--- DIRECTIONS FOR THIS TASK ---
Only the opening lines of the listing, through the one with "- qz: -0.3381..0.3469", are to be retyped, each exactly as it stands.

--- DATA SECTION ---

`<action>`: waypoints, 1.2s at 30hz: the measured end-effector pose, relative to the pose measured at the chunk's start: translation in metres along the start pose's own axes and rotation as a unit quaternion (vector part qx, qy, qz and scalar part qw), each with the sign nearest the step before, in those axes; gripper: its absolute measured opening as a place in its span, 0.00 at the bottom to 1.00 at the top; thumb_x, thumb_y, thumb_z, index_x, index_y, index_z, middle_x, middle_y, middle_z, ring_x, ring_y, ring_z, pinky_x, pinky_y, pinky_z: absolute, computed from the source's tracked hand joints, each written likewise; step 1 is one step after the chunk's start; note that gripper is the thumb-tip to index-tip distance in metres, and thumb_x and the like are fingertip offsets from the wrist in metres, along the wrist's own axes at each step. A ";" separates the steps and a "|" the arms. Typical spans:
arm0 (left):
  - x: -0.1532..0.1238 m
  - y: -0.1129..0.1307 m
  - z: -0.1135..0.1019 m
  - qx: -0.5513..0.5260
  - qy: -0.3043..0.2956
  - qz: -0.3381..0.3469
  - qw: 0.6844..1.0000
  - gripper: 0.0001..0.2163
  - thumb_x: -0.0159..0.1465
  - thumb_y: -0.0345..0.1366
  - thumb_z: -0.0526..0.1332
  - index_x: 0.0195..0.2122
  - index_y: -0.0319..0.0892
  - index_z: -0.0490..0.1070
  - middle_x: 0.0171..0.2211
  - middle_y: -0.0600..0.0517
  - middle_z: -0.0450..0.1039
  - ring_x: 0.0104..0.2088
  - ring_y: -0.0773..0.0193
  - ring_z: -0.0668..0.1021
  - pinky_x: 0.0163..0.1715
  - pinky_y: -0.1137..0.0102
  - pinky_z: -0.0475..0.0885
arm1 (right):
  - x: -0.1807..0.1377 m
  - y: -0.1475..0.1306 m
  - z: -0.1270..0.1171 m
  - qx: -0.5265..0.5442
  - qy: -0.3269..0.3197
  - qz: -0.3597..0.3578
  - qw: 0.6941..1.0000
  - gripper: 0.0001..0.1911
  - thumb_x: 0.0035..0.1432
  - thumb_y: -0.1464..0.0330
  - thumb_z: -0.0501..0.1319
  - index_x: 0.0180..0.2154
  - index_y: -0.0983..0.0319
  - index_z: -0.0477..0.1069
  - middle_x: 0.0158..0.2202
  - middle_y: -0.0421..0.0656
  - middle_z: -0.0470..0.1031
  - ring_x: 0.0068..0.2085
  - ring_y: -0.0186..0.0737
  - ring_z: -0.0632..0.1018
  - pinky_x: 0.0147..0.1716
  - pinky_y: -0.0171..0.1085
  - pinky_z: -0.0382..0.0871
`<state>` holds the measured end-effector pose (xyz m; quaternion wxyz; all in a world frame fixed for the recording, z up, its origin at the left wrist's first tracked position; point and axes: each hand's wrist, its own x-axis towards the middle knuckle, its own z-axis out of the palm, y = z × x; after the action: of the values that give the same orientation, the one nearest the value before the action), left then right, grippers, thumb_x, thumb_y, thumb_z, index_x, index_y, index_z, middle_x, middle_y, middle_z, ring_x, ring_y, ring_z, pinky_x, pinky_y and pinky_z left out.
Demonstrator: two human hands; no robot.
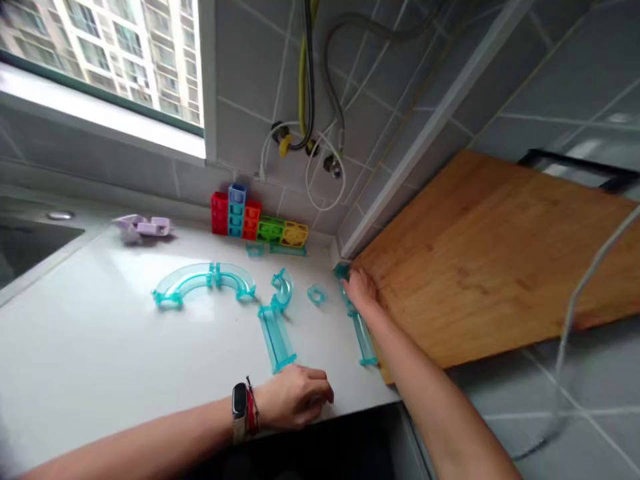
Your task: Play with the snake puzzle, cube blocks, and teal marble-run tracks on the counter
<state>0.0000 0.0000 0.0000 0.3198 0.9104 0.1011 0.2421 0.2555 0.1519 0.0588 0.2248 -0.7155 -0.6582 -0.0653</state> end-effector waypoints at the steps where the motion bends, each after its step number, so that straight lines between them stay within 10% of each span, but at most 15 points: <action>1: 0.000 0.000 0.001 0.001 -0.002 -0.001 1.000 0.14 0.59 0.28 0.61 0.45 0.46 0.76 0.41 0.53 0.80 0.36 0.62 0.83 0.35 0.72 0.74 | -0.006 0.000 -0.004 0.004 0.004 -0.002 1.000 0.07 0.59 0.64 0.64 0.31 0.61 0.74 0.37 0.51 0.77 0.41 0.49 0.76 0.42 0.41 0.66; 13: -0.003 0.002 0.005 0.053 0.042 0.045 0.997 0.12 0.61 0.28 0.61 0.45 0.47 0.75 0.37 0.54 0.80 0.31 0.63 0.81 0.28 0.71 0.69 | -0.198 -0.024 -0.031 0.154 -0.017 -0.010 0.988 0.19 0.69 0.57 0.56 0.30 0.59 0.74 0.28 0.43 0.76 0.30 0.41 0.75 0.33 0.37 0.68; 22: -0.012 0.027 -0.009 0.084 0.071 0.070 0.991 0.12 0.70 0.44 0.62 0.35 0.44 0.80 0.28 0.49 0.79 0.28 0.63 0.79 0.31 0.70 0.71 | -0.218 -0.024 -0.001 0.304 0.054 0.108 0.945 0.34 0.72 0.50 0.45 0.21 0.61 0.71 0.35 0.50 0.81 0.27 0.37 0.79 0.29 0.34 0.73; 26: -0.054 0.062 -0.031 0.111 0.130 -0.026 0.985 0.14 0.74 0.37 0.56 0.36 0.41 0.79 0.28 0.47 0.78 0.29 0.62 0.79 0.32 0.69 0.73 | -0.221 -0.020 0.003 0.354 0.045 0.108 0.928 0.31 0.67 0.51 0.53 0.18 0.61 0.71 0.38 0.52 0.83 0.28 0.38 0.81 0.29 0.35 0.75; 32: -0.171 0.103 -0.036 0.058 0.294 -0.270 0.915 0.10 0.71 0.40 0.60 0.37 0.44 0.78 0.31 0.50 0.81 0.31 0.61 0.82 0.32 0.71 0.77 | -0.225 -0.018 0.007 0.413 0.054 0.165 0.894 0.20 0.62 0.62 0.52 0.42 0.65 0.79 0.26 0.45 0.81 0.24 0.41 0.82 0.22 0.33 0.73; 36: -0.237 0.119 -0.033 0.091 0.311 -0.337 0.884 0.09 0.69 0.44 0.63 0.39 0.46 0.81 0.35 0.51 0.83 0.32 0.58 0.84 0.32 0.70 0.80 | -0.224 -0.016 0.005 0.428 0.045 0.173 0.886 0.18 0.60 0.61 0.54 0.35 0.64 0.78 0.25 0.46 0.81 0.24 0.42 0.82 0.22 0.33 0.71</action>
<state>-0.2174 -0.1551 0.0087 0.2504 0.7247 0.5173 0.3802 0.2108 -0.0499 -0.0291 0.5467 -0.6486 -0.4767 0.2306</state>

--- WRITTEN ANSWER ---
`<action>`: waypoints, 1.2s at 30hz: the measured end-effector pose, relative to the pose measured at the chunk's start: translation in metres along the start pose's own axes and rotation as a unit quaternion (vector part qx, qy, qz and scalar part qw), each with the sign nearest the step before, in those axes; gripper: its absolute measured opening as a place in its span, 0.00 at the bottom to 1.00 at the top; thumb_x, thumb_y, thumb_z, index_x, index_y, index_z, middle_x, middle_y, middle_z, ring_x, ring_y, ring_z, pinky_x, pinky_y, pinky_z: absolute, computed from the source's tracked hand joints, each written likewise; step 1 is one step after the chunk's start; note that gripper is the thumb-tip to index-tip distance in metres, and thumb_x and the like are fingertip offsets from the wrist in metres, along the wrist's own axes at each step. A ";" separates the steps and a "|" the arms. Typical spans:
arm0 (left):
  - x: -0.1532..0.1238 m
  - y: -0.1129..0.1307 m
  - z: -0.1135..0.1019 m
  - qx: -0.5513..0.5260
  - qy: -0.3043..0.2956
  - qz: -0.3381..0.3469

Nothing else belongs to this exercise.